Iggie, al parecer encandilado por el primer trancazo del néctar de Baco, se acercó a mí muy lentamente y colocó su mano detrás de una de mis orejas. Mi sorpresa fue tal que al principio no supe cómo reaccionar, pero luego pensé que el tipo era un malamañoso que estaba picando fuera del hoyo, y no tuve otra cosa mejor que hacer que empujarlo. El infeliz cayó sentado sobre sus nalgas y me miró muy asustado.

—Yo sólo quería extraer esto —dijo, y me mostró una moneda de circunferencia algo irregular, la cual yo le arrebaté de las manos, palpé, observé y mordí, todo para comprobar que no solo era un doblón de oro muy viejo, sino que era de verdad.

—¿Cómo hiciste eso, muchacho del demonio? —exigí que me explicara.

—La gente tiene lo que su corazón desea.

Caramba, que aquellas palabras me sonaron muy ciertas, pero muy desatinadas, porque yo era vagabundo, como dije, por elección y no por defección. Yo no deseaba riquezas ni palacios porque de ser así no sería vagabundo. ¿O sí?

Bueno, la cosa es que lo dejé terminar su acto. Iggie extrajo monedas de oro de detrás de mis orejas, del bolsillo de mi chaqueta y hasta de mi boca. Las monedas eran reales, sí, pero yo aún así no le daba mucha credibilidad a aquel nuevo acto por aquello de no complicarme la vida con explicaciones racionales en un mundo que para mí no hacía nada de sentido entre las ideas y las formas. Así que, muy animado, invité a Iggie a tomar más vino, pronto le sentó tan bien como un soporífero y quedó tan agarrotadamente dormido como un tronco derribado.

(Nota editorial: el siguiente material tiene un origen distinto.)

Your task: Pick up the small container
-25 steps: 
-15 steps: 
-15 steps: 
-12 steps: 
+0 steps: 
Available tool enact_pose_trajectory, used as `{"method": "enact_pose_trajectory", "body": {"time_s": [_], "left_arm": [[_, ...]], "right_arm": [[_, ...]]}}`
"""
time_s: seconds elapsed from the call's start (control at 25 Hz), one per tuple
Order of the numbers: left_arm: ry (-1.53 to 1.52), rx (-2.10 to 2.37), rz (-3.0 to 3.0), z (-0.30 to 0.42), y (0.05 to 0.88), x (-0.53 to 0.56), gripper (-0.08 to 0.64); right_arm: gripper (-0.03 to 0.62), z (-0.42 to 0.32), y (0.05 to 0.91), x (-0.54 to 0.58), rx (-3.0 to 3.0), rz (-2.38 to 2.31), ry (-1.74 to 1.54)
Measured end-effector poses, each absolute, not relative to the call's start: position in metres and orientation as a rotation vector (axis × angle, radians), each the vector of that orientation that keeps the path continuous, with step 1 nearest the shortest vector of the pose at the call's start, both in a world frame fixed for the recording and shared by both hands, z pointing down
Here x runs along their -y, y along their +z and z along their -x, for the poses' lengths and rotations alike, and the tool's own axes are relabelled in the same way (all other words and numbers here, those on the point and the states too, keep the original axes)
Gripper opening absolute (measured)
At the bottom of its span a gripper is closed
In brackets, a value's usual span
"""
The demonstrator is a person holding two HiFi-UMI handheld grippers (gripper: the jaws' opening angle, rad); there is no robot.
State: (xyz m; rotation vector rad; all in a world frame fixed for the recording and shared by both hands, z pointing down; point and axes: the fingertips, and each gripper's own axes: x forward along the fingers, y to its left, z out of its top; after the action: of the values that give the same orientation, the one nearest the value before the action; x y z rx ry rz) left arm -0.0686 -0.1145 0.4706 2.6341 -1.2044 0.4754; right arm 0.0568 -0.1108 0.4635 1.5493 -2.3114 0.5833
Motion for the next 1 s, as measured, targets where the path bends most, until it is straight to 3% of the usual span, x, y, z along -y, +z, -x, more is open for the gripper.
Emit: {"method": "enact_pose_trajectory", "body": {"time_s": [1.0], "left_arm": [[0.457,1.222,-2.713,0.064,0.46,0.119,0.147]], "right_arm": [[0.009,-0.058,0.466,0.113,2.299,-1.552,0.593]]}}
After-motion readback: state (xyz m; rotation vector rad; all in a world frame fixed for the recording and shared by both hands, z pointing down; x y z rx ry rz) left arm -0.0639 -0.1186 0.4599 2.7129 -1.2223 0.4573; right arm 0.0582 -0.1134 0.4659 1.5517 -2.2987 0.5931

Yo me dediqué a acabar la botella, con la resolución de que olvidaría todo lo acontecido ese día y que llevaría Iggie de vuelta a su casa mañana, convencido que se trataba solamente de un pobre infeliz sin infancia y, quién sabe, hasta sin malicia.

Y como pájaro de una sola enramada no hace nido, al otro día me encargaría de él.